The government will impose a price starting on July 1, 2012, Prime Minister Julia Gillard said in a statement today. The amount of the tax, which Gillard didn’t specify, will be fixed for three to five years before the trading system begins and will then be determined by the global market, according to the statement.
Gillard vowed to revive the climate-change plan after she replaced Kevin Rudd last year. Rudd’s popularity plummeted after he shelved the pricing and trading proposals, which require approval from parliament and will need the support of four lower-house lawmakers from outside the ruling Labor party.
“It is the cheapest and fairest way to cut pollution and build a clean energy economy,” Gillard said. “The best way to stop businesses polluting and get them to invest in clean energy is to charge them when they pollute.”

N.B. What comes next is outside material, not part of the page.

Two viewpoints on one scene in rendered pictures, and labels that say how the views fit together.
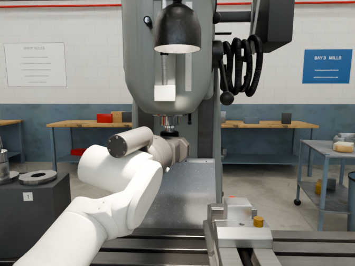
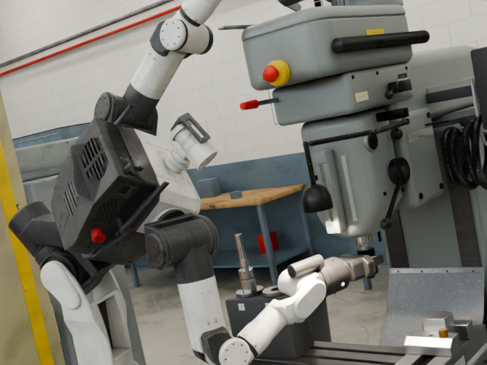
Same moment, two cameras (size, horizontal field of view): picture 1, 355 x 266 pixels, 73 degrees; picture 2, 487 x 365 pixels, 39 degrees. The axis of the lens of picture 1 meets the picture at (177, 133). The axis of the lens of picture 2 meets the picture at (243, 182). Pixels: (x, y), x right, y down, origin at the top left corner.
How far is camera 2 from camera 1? 1.41 m
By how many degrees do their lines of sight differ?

Countries are already spending billions of dollars to reduce emissions and promote renewable energy. Low-carbon energy investment surged to a record $243 billion last year, Bloomberg New Energy Finance said on Jan. 11.
Gillard established a Multiparty Climate Change Committee, a measure proposed by the Australian Greens party, to consider how to reduce emissions. That committee still needs to discuss incentives to industries and households as well as setting the level of the tax.
Out In Front
“The politics of getting this across the line is paramount,” Anthony Hobley, Sydney based lawyer and climate change specialist at Norton Rose LLP., said in a phone interview. “Australia gave the impression it was out in front on pricing carbon, but if there are delays on these timelines today it will behind countries like China, Japan and Korea in putting a price on carbon.”
The levy would need to be at least A$25 ($25.20) a ton to be effective, Origin Energy Ltd. Managing Director Grant King said today during an earnings teleconference call from Sydney.
“We have got work to do on industry assistance arrangements, we’ve got work to do on household compensation,” Gillard said. “There will be some difficult conversations to come.”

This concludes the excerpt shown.